[What you have to do] Exactly as they appear below, repeat the lines from the one with "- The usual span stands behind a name" through the one with "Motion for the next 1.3", and no others.

Top of Extracted material

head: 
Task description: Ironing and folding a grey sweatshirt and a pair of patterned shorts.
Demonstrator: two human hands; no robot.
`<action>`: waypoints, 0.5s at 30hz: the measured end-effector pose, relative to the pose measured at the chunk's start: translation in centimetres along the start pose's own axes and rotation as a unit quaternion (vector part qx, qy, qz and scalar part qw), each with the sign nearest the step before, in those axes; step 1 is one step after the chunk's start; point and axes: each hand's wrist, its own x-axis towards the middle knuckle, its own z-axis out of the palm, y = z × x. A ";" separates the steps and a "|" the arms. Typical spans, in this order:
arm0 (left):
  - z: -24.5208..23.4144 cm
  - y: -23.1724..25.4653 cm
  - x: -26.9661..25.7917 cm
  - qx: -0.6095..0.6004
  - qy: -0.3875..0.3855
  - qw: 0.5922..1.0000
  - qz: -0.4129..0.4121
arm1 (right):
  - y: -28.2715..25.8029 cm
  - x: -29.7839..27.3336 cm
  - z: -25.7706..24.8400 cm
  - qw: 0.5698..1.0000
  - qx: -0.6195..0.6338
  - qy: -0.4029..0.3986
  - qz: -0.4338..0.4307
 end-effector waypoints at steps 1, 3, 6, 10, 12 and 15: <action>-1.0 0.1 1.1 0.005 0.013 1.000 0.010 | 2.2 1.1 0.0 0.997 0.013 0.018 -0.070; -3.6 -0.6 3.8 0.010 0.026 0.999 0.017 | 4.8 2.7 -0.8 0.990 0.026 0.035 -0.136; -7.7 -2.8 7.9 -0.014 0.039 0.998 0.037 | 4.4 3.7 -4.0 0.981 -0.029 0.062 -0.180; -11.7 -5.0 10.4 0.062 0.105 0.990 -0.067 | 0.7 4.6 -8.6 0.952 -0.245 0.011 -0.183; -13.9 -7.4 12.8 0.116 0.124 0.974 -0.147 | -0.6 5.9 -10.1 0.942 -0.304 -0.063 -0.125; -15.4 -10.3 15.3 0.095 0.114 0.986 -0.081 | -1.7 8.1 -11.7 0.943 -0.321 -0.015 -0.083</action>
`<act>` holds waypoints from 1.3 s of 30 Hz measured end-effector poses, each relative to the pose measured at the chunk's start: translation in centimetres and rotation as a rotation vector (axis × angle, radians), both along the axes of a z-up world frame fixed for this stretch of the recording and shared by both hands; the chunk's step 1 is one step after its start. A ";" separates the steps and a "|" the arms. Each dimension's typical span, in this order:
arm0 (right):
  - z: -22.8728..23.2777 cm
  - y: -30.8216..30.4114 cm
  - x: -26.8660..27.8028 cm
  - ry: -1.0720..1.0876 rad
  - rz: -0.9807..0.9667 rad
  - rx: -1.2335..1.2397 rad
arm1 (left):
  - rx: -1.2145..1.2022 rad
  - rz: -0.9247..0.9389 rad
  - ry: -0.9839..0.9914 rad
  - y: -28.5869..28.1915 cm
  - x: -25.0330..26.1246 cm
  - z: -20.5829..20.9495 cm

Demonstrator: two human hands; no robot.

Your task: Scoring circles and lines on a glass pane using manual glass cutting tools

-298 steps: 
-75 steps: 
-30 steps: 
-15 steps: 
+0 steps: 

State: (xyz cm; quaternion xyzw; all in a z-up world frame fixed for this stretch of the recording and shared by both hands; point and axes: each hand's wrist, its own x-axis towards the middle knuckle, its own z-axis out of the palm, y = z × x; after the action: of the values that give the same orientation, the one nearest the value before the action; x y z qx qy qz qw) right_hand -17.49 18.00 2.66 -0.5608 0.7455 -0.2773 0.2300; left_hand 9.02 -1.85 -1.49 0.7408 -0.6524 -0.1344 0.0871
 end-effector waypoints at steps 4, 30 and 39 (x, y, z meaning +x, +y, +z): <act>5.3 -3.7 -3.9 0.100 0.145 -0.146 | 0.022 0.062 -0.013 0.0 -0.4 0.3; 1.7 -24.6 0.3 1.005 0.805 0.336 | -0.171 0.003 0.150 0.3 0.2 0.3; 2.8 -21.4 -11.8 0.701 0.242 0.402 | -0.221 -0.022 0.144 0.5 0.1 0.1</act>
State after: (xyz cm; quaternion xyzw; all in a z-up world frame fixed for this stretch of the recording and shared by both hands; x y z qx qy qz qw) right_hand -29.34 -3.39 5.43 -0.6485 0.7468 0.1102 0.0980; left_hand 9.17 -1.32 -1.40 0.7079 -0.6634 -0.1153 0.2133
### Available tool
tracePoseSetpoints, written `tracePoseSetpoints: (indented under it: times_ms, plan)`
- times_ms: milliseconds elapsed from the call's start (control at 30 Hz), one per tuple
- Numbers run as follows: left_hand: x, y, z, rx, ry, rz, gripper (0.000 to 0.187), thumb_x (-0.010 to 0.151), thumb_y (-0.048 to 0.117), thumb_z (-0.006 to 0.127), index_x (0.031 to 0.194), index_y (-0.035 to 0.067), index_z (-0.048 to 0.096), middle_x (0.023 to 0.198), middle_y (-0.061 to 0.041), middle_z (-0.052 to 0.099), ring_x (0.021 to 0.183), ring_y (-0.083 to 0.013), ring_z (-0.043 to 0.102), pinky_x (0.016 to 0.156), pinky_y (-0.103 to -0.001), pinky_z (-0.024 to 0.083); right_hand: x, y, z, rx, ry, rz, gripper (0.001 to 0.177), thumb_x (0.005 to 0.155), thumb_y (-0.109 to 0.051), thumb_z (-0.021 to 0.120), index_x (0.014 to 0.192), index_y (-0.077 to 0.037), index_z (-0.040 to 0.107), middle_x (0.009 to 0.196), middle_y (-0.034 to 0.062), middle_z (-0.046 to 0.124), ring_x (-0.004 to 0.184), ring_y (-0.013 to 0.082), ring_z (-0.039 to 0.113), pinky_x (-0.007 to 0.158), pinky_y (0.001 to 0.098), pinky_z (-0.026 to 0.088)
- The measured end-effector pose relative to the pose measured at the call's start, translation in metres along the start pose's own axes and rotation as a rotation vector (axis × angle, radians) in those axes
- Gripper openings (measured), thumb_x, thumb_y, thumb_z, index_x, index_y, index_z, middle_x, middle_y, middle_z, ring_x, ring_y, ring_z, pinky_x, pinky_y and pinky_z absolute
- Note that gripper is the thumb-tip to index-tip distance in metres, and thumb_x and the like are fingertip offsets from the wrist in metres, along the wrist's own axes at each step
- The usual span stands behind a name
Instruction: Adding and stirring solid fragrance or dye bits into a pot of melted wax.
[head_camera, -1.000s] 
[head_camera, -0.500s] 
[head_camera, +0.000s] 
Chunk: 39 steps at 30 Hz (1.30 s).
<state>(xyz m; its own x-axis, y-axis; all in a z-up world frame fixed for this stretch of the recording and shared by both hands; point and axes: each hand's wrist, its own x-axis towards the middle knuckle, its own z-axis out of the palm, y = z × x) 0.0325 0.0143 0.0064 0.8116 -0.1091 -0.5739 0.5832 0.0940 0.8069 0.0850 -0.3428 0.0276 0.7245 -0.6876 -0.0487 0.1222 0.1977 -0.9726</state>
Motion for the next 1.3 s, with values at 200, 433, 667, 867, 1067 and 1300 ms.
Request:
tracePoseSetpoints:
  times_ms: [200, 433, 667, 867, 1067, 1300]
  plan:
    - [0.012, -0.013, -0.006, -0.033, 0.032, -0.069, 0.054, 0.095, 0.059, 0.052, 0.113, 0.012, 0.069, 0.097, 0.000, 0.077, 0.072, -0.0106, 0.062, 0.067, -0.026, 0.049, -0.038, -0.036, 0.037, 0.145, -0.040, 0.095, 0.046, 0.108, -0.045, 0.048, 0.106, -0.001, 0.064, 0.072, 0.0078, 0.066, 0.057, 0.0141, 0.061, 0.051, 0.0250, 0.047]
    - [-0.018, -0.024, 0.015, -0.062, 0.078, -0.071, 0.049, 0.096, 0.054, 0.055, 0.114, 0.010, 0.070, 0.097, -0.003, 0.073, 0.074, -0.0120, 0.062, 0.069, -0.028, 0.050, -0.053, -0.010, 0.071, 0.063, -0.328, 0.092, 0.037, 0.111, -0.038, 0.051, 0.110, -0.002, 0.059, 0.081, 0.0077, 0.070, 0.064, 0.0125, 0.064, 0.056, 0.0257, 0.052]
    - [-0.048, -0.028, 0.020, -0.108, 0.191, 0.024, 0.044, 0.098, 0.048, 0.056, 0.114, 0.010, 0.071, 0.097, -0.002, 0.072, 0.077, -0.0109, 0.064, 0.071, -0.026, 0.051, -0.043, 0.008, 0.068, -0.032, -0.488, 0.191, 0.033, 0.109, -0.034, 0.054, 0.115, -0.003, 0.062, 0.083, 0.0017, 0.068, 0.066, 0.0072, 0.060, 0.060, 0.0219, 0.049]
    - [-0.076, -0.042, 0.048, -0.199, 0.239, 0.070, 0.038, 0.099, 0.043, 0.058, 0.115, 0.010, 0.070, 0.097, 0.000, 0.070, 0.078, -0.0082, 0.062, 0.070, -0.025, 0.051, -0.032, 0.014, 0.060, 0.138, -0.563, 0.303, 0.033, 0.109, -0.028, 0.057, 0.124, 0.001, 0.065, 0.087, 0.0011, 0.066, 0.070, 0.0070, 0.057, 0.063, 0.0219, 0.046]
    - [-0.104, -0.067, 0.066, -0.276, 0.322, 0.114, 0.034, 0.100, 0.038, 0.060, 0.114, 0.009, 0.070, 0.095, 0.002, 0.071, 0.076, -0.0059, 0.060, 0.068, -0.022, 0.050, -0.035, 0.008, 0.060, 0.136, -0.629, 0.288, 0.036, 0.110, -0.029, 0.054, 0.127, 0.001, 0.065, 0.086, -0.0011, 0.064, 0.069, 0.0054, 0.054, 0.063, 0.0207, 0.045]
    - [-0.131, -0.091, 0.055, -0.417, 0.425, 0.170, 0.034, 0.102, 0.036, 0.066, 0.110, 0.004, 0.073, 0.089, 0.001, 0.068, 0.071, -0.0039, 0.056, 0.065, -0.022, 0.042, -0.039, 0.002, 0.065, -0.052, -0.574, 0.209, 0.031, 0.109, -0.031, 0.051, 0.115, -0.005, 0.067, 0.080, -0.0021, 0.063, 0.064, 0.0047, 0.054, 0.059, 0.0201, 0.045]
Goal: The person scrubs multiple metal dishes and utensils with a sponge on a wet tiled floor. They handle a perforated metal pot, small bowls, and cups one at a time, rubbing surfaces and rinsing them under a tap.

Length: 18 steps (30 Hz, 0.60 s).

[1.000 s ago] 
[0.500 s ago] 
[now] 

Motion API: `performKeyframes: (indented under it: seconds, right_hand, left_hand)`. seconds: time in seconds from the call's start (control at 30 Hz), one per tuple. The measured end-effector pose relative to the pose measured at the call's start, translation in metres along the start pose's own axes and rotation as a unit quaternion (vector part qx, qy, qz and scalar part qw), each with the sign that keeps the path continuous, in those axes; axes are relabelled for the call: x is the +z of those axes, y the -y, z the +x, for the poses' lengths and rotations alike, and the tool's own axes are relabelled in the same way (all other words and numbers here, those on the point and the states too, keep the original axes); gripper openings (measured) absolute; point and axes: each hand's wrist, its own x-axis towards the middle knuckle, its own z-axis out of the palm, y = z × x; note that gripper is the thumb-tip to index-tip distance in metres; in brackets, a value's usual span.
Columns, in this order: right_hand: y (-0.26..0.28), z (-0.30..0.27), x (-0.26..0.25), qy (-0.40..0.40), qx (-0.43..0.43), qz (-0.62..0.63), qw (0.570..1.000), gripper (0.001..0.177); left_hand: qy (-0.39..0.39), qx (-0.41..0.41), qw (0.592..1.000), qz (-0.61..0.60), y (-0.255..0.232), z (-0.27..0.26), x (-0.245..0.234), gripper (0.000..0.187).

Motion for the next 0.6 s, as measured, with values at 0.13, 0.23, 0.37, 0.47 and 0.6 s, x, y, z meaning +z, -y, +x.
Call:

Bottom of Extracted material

[Response below]
- The usual span stands behind a name
Instruction: Adding and stirring solid fragrance or dye bits into a pot of melted wax.
[head_camera, -1.000s] 
[head_camera, -0.500s] 
[head_camera, +0.000s] 
Chunk: 39 steps at 30 Hz (1.30 s).
<state>(xyz m; its own x-axis, y-axis; all in a z-up world frame fixed for this stretch of the recording and shared by both hands; point and axes: each hand's wrist, its own x-axis towards the middle knuckle, its own z-axis out of the palm, y = z × x) 0.0325 0.0143 0.0064 0.8116 -0.1091 -0.5739 0.5832 0.0940 0.8069 0.0850 -0.3428 0.0276 0.7245 -0.6876 -0.0487 0.1222 0.1977 -0.9726</state>
Motion for the next 1.3 s, with values at 200, 433, 667, 867, 1067 and 1300 ms.

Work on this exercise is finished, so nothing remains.